**Task:**
Write out the line with "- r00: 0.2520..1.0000" and each line after it to the end of the material, exactly as they appear and with nothing else.

**The data:**
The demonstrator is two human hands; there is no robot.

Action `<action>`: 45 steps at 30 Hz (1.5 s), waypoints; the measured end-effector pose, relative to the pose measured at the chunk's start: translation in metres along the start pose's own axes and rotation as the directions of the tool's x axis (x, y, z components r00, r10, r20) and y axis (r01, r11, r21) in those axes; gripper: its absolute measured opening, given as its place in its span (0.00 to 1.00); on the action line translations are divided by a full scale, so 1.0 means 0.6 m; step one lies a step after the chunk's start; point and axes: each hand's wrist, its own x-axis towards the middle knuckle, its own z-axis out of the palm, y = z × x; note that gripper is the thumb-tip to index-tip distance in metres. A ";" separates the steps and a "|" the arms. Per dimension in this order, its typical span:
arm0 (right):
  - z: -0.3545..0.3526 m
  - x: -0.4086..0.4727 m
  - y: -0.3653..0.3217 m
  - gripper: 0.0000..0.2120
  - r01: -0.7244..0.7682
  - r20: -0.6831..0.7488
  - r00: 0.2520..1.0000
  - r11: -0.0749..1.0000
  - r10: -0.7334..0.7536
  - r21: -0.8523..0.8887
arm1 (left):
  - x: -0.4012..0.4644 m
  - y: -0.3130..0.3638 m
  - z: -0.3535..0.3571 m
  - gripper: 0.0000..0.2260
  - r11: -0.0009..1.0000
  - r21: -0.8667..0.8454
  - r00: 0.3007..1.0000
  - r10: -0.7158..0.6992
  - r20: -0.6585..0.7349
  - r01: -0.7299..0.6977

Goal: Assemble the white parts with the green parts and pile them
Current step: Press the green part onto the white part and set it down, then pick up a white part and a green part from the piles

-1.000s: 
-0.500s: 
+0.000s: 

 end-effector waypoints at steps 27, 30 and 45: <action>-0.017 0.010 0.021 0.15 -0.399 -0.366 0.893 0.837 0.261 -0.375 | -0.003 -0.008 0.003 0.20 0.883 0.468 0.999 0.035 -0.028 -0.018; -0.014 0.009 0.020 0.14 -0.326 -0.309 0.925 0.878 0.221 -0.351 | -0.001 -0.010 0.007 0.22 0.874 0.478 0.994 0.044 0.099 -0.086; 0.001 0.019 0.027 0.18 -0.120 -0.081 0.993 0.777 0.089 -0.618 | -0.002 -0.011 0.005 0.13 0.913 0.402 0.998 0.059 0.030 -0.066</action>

**Result of this exercise:**
  - r00: 0.2520..1.0000
  - r11: -0.0749..1.0000
  - r10: -0.7334..0.7536
  - r21: -0.8523..0.8887
arm1 (left):
  - x: -0.4012..0.4644 m
  - y: -0.3130..0.3638 m
  - z: -0.3535..0.3571 m
  - gripper: 0.0000..0.2260
  - r11: -0.0009..1.0000
  - r21: -0.8667..0.8454
  - r00: 0.3007..1.0000
  - r10: -0.7158..0.6992
  - r20: -0.6585..0.7349
  - r01: -0.7299..0.6977

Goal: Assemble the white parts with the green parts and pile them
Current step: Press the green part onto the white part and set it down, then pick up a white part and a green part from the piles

-1.000s: 
-0.500s: 
+0.000s: 

 end-effector waypoints at steps 27, 30 and 45: <action>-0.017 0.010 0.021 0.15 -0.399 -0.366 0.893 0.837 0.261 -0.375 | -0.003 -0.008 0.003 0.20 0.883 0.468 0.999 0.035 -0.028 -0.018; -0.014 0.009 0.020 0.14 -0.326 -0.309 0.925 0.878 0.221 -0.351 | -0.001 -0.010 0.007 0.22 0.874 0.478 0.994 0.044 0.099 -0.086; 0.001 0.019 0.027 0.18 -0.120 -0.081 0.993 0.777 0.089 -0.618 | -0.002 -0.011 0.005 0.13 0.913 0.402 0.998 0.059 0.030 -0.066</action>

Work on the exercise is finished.